On July 20, 2011, Magistrate Judge Baxter issued a Report-Recommendation recommending that the Court grant defendants' motion for summary judgment, deny plaintiff's purported cross motion, and dismiss the complaint. See Dkt. No. 94. Specifically, Magistrate Judge Baxter recommended that the Court find that (1) plaintiff failed to exhaust certain claims, including his retaliation claim; (2) plaintiff exhausted his administrative remedies with respect to his due process claims relating to his disciplinary hearings by appealing the results of each hearing; (3) the amended DOCS rules regarding inmate possession of UCC materials does not violate the First Amendment rights of plaintiff or other inmates, or in the alternative, the corrections officials who applied the amended rules are entitled to qualified immunity; (4) plaintiff may not challenge the outcome of his disciplinary hearings based on objections to the legality of the monitoring and confiscation of his mail; (5) plaintiff had adequate actual notice of the effect of the new rules relating to UCC materials, or, in the alternative, defendants who applied those rules are entitled to qualified immunity; and (6) no reasonable fact finder could conclude that there was inadequate evidentiary support for the disciplinary charges against plaintiff or that the procedures followed in connection with the hearing did not meet the applicable due process standards.
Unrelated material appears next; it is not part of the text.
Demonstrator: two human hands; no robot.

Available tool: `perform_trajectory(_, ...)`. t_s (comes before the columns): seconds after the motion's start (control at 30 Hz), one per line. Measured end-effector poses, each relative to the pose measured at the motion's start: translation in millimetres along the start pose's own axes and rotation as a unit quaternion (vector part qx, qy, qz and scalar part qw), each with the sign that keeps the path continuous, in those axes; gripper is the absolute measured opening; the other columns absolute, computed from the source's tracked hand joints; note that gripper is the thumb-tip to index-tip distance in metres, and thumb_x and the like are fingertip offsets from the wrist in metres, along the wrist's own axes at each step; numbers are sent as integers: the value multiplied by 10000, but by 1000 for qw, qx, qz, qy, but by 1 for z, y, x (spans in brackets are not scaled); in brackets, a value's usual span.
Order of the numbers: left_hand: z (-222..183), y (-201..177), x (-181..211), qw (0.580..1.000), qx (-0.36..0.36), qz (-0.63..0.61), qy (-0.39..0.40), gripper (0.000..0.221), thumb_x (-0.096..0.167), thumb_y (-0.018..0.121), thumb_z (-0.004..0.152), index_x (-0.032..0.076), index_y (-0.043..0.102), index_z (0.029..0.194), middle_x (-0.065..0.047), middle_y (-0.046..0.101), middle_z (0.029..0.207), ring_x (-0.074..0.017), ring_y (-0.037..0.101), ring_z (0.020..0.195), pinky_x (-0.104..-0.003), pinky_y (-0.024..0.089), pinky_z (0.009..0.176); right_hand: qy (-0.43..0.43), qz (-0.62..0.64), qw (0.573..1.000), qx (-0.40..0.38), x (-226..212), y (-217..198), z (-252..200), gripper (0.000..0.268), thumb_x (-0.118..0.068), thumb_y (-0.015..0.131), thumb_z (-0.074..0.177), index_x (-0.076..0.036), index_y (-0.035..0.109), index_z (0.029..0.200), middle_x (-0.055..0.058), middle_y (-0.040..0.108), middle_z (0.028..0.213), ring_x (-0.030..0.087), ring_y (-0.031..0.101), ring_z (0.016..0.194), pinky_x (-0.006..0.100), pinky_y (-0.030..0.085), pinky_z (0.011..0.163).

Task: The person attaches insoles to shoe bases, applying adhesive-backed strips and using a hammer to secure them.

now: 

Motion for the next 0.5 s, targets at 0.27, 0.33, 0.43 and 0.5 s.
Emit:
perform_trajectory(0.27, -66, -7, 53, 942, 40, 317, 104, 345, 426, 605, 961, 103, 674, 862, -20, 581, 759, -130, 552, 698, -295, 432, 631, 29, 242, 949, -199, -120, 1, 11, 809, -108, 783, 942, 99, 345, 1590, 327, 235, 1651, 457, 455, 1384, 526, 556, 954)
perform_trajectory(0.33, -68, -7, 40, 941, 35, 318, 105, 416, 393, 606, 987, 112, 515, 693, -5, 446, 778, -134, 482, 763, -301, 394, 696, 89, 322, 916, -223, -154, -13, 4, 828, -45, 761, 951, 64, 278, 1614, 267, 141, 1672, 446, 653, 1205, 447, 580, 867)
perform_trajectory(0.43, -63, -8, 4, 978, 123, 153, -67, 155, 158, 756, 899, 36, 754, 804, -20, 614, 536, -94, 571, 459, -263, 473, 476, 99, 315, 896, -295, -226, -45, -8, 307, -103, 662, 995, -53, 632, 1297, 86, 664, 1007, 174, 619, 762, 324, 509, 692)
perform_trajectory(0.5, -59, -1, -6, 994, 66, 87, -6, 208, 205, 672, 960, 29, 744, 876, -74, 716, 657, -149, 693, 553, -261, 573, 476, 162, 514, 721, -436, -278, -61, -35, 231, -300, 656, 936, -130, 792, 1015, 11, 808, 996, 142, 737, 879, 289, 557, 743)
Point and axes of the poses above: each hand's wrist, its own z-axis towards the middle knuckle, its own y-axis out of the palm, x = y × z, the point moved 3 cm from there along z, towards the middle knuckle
See id. at 12-49.
Currently before the Court are plaintiff's "objections" to Magistrate Judge Baxter's July 20, 2011 Report-Recommendation. See Dkt. No. 95.
When a party files specific objections to a magistrate judge's report-recommendation, the district court makes a "de novo determination of those portions of the report or specified proposed findings or recommendations to which objection is made." 28 U.S.C. § 636(b)(1). When a party fails to make specific objections, however, the court reviews the magistrate judge's report for clear error. See Farid v. Bouey, 554 F. Supp. 2d 301, 307 (N.D.N.Y. 2008); see also Gamble v. Barnhart, No. 02CV1126, 2004 WL 2725126, *1 (S.D.N.Y. Nov. 29, 2004) (citations omitted). After the appropriate review, "the court may accept, reject, or modify, in whole or in part, the findings or recommendations made by the magistrate judge." 28 U.S.C. § 636(b)(1).
In his "objections" to Magistrate Judge Baxter's July 20, 2011 Report-Recommendation, plaintiff fails to provide the Court with any guidance as to why he believes that Magistrate Judge Baxter improperly recommended granting defendants' motion for summary judgment. In a one-page document, plaintiff simply stated that he object[s] [to] his findings for my Denial of Summary Judgment in its entirety for he has been denying all of my attempts to succeed in this action from the very beginning.
It appears as though there will be no relief for Prisoners in this District. Therefore, I kindly ask for the return or copy of all documents/papers under 42 USC § 1983, which I have submitted and/or enclosed with the Complaint. I will need these documents for my records. Please forward such in Bulk Weight at your earliest convenience.
Having reviewed Magistrate Judge Baxter's July 20, 2011 Report-Recommendation and Order and the applicable law, the Court concludes that Magistrate Judge Baxter correctly determined that the Court should grant defendants' motion for summary judgment and dismiss plaintiff's complaint.*fn2
Accordingly, the Court hereby
ORDERS that Magistrate Judge Baxter's July 20, 2011 Report-Recommendation-Order is ADOPTED in its entirety for the reasons stated therein; and the Court further
ORDERS that defendants' motion for summary judgment is GRANTED; and the Court further
ORDERS that plaintiff's cross motion for summary judgment is DENIED; and the Court further
ORDERS that any other pending motions are denied as MOOT; and the Court further ORDERS that the Clerk of the Court shall serve a copy of this Order on all parties in ...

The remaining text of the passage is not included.